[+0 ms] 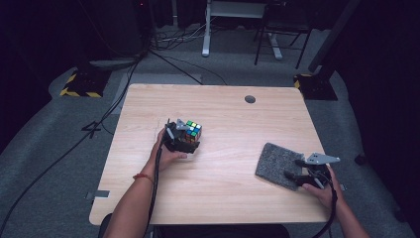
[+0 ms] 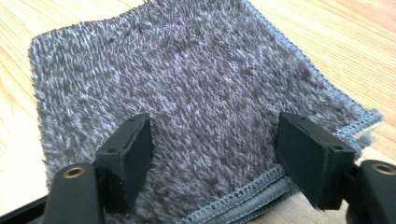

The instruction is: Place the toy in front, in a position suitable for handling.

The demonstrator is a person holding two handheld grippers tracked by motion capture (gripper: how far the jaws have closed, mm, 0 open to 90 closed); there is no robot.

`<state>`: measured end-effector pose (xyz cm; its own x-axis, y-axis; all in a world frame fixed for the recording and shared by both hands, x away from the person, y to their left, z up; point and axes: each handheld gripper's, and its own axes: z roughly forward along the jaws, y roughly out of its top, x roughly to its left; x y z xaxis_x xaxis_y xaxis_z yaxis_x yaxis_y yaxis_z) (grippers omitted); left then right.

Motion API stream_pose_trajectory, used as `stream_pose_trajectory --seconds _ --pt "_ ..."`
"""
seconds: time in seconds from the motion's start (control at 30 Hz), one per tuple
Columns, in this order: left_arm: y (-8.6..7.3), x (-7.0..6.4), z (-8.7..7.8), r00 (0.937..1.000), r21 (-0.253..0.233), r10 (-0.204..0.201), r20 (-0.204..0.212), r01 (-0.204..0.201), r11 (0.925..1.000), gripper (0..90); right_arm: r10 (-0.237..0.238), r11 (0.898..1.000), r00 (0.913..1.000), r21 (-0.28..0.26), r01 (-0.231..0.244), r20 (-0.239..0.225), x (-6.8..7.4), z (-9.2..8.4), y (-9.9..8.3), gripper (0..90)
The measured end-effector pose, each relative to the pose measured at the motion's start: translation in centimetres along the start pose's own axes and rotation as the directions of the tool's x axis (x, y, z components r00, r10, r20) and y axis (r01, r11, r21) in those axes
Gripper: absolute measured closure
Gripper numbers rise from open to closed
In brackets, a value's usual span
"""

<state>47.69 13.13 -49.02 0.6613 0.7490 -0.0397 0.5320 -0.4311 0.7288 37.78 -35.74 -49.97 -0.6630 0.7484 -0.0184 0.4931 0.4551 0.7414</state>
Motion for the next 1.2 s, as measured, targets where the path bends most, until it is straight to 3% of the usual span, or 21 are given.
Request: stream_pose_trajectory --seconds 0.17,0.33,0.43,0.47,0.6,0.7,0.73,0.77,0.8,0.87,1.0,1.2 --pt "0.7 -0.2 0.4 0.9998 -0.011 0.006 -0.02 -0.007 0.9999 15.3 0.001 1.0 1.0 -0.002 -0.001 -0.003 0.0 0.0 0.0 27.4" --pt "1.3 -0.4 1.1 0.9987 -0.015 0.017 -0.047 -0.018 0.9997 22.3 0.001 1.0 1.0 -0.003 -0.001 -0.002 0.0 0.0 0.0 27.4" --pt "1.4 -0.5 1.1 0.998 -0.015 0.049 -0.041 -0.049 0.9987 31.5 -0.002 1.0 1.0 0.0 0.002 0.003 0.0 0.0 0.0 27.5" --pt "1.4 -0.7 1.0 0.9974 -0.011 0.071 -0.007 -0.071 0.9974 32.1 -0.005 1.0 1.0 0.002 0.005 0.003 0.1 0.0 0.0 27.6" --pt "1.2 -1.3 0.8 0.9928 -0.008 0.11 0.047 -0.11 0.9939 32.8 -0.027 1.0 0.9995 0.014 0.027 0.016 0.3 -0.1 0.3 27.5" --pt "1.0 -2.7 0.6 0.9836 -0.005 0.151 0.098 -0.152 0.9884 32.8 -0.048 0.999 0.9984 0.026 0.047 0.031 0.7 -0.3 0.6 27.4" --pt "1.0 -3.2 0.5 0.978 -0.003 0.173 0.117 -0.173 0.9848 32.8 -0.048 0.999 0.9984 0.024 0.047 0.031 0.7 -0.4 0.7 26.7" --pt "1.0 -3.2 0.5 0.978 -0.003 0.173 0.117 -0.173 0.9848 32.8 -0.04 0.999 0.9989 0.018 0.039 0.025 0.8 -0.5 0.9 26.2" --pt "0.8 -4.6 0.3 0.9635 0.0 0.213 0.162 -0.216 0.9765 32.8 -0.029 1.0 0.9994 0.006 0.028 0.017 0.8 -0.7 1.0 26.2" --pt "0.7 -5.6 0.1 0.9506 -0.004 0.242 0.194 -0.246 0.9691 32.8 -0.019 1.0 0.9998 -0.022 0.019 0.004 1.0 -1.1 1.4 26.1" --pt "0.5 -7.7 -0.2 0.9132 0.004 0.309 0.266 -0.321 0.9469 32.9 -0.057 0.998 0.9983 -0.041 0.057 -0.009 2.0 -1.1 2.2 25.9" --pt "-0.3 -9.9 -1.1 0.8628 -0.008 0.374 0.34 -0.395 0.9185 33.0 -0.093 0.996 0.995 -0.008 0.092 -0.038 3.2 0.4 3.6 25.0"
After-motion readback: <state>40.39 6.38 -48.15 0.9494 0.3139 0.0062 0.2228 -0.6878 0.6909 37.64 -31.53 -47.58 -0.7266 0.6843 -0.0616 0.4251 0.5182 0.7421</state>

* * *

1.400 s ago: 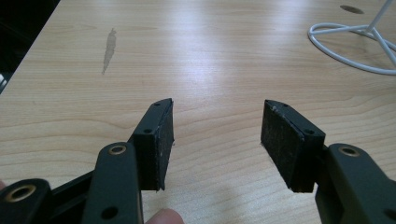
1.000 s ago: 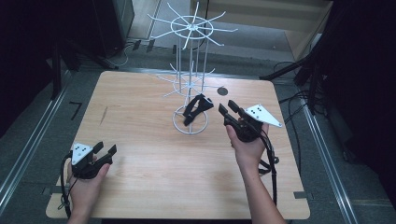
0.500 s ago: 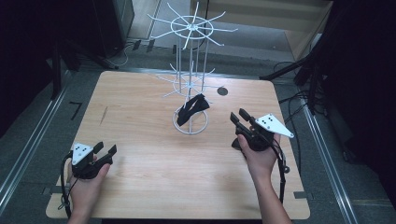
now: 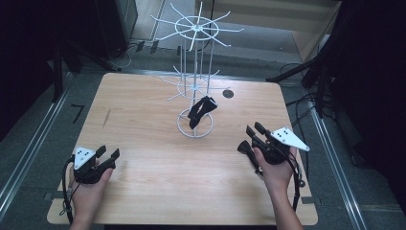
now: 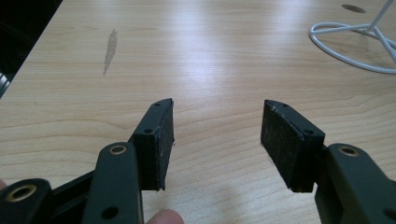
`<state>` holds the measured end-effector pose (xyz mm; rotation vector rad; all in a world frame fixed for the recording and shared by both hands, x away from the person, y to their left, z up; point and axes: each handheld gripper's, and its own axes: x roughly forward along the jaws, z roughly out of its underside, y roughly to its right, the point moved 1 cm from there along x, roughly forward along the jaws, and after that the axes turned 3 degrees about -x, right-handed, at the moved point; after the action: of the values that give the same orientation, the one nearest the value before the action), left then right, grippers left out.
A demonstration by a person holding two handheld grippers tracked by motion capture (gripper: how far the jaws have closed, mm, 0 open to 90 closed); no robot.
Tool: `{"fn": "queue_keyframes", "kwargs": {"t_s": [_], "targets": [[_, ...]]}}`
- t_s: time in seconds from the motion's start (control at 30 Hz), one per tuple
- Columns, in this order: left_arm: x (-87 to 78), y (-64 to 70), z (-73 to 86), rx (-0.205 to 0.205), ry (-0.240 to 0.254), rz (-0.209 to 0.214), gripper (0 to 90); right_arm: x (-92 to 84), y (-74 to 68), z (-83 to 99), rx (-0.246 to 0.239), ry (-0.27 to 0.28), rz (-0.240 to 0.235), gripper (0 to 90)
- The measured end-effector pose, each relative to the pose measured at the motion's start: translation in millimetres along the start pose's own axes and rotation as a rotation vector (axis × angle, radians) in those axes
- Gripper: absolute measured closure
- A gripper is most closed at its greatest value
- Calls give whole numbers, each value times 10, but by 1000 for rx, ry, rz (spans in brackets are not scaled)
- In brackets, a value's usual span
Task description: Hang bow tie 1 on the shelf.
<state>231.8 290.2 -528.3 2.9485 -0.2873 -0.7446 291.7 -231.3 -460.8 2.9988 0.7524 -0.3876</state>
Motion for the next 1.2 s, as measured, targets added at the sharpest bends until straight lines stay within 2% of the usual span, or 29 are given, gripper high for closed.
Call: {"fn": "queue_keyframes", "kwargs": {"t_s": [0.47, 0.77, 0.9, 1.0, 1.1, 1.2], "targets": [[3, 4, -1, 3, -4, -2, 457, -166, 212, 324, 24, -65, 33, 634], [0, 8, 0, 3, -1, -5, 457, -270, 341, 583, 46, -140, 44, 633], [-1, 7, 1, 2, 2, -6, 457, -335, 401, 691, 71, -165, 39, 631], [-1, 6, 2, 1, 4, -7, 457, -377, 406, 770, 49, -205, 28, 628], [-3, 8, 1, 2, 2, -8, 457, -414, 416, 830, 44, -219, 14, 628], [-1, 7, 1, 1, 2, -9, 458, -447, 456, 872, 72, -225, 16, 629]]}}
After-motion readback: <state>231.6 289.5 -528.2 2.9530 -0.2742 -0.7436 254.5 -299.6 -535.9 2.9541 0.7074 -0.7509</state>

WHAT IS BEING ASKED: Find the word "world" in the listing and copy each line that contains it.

RESULT OF THE TASK:
`<state>`: measured end-effector pose (xyz cm; its own x-axis, y-axis; all in a world frame fixed for the recording and shared by both hands, x away from the person, y to their left, z up; point and axes: each handheld gripper's, and its own axes: z roughly forward along the jaws, y roughly out of its top, x roughly to its left; x y z xaxis_x xaxis_y xaxis_z yaxis_x yaxis_y yaxis_z) (grippers omitted); left then right.
`<state>` holds the measured end-effector pose (xyz mm; rotation vector rad; all in a world frame fixed for the recording and shared by both hands, x away from the person, y to their left, z up; point and axes: each handheld gripper's, and its own axes: x roughly forward along the jaws, z roughly out of its underside, y roughly to its right, the point moved 1 cm from there along x, roughly forward along the jaws, and after that the axes turned 3 degrees about -x, right-handed, at the moved point; after the action: of the values that give the same orientation, the one nearest the value before the action), left then right, grippers left out.

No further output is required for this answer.